Saturday, March 19th, 2016

It’s time to say myself: you are no longer relevant. All remotely useful codecs have been reverse engineered already and most of them are obsolete. Everybody uses either H.26[45]+AAC or VP{3,8,9}+Opus and nothing else is required (even by VLC). And I grew tired too if it wasn’t obvious from my previous posts (I don’t even blame lu_zero anymore).

And thus my plans are to document Duck TrueMotion 2X and VP4, ClearVideo and hopefully VX.

In NihAV (yeah, like it’ll ever happen) I decided to implement just fringe codecs like those and no new modern codecs maybe except Bink2 and WMV3 (I know what should be done to support beta P-frames there but the libavcodec decoder is so unwieldy that my brain switches off trying to analyse how to do that change there; before you say anything it’s a part of the code written before I took over it and failed to make it into full-featured decoder during GSoC 2006).

About one FOSDEM talk…

Tuesday, March 1st, 2016

So, this FOSDEM certain Vittorio gave a talk about reverse engineering codecs, all materials are here. Here are my thoughts about it.

First of all, I gave a talk about similar topic once at VDD 12, it was my first and last public talk. Of course it was a fail and there was no single question asked (and mind you, VDD attendants are usually know multimedia much deeper than ordinary FOSDEM visitor). So I think it takes a lot of courage to give such talk so Vittorio did a good job here.

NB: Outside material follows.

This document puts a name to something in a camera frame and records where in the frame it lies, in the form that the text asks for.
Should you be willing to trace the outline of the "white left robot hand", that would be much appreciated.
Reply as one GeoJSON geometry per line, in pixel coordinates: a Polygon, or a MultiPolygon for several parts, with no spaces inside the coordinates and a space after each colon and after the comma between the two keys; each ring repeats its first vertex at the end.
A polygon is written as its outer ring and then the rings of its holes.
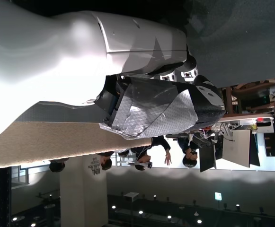
{"type": "Polygon", "coordinates": [[[225,113],[204,76],[162,80],[188,65],[185,34],[153,21],[95,11],[43,17],[0,0],[0,134],[37,103],[99,105],[102,129],[127,140],[215,124],[225,113]]]}

Now to the remarks about the presentation itself.

He calls himself a pupil of Kostya (slide 2) — the name is not rare so I don’t know which Kostya he meant. Definitely not me as he’s yet to show any signs he has learned something from me.

Slide 6 mentions examples of rip-off codecs and gets it wrong too. Real had some licensed codecs, RealVideo 2 is a licensed Intel rip-off of H.263 (and surprisingly Real had even one original codec, lossless audio one). Oh, and the VP family starts with VP3, before that it was Duck TrueMotion 1/2.

Categories mentioned on the next slide are rather random subsets of all video codecs out there. I’ve REd several codecs that do not belong to either category (one of them was used in Hedgewars clones called Worms BTW).

TDSC part of the talk is remarkable for two things: 5-line tool (slide 16) is something I write from heart when I’m too lazy to find the previous version of it and it actually took less time to RE it than to talk about how it was done (the main issue there was to call JPEG decoder inside TDSC decoder).

As for Canopus HQX — I’ve written about it years ago. Beside the profile-specific tables there’s actual decoding to be done (you know, VLCs, DCT, that kind of stuff). But large tables in binary specification fend off reverse engineers quite often.

So, it was a good introductory talk but I haven’t missed anything by not attending it.